男は和製ダビンチとも言える奇才・島霞谷。
女は自らの可能性を求め、十八歳で郷里を飛び出した岡田隆(後の島隆)。
二人は互いに引き寄せられるように出会い、そして一つの歴史を築いた。
珠玉のハードラー中西みち
 一九九二(平成四)年一月一日付の上毛新聞の紙面に、一人の婦人の訃報が掲載された。「栗原みちさん(くりはら・みち=故栗原俊夫・元衆・参議院議員の妻)30日午後2時42分、病気のため高崎市の病院で死亡。78歳。・・・・栗原さんは、京都出身。ロス五輪(1932)、プラーグ女子五輪(1930)の日本代表選手、80H、400メートルリレーで活躍した。・・・・」
 栗原みちの名を、政治家の妻として記憶している県民は多くても、旧姓中西みちの名と、その疾風のような前半生を知る人は、群馬県内には少ないのではあるまいか。

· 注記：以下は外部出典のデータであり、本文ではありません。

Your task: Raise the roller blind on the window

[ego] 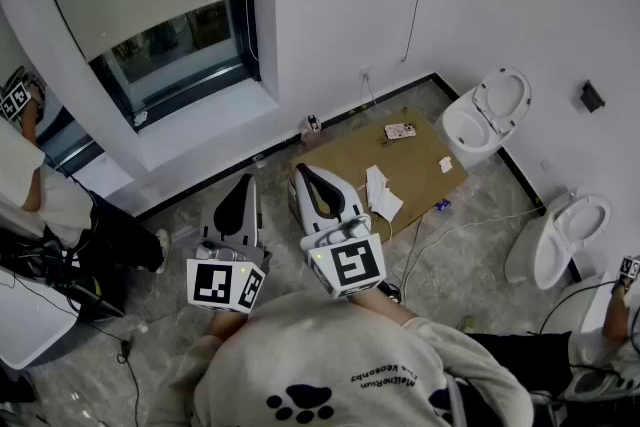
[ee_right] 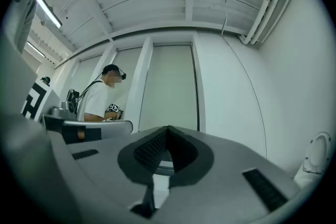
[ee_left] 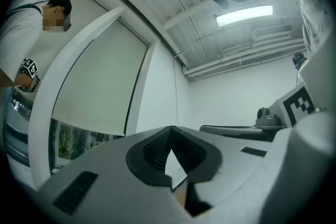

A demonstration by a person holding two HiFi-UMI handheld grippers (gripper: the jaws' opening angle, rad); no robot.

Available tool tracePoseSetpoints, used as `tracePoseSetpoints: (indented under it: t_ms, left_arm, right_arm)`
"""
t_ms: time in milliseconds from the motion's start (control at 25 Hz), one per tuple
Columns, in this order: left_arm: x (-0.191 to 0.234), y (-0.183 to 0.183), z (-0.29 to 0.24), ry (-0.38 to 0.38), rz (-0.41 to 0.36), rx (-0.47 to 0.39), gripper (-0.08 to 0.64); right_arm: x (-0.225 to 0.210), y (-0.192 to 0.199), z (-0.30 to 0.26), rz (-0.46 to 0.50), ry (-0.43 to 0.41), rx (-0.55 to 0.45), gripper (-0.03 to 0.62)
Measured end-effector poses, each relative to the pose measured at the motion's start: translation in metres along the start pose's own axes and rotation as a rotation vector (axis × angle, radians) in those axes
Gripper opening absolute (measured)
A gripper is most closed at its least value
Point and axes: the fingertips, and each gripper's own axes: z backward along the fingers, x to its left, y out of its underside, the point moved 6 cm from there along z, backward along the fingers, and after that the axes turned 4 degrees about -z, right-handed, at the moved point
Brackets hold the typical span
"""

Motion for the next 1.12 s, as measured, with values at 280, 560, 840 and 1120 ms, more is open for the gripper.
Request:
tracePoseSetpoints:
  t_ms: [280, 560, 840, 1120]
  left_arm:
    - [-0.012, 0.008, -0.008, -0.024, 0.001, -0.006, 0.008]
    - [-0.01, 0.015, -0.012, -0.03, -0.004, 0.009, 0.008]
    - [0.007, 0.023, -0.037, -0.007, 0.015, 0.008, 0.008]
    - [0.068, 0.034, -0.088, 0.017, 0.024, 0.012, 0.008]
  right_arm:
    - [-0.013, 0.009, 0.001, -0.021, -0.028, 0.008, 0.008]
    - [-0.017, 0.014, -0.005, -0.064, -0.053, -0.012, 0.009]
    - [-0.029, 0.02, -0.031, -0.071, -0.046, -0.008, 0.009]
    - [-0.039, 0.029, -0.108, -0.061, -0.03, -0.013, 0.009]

 日本女子スポーツ界の黎明期に、京都から世界へ飛び出した女性が、競技生活の絶頂で突然と引退。そして、京都の華やかな世界から群馬へと移り住んだ。そこには、京女の心の葛藤、上州女へと変貌していく姿があったはず。 
二人の芸術家の妻として・田中寿々
 新世紀の春、白寿の年に一人の女性が逝った。
 鋳金家・森村酉三、画家の田中佐一郎という個性的な芸術家二人の妻。
伊勢崎出身の田中寿々(SUZU)がその人。明治、大正、昭和、平成の世の流れ、人の流れを見続けた一生。
時に妻として、時に鋳金家として、また画家のよきマネージャーとして、困難に遭遇するも、
さわやかに明るく生きた。九十歳代に入って発刊した自伝のタイトルは『さゝ船』。
大海に浮かぶ笹舟を意識したものだという。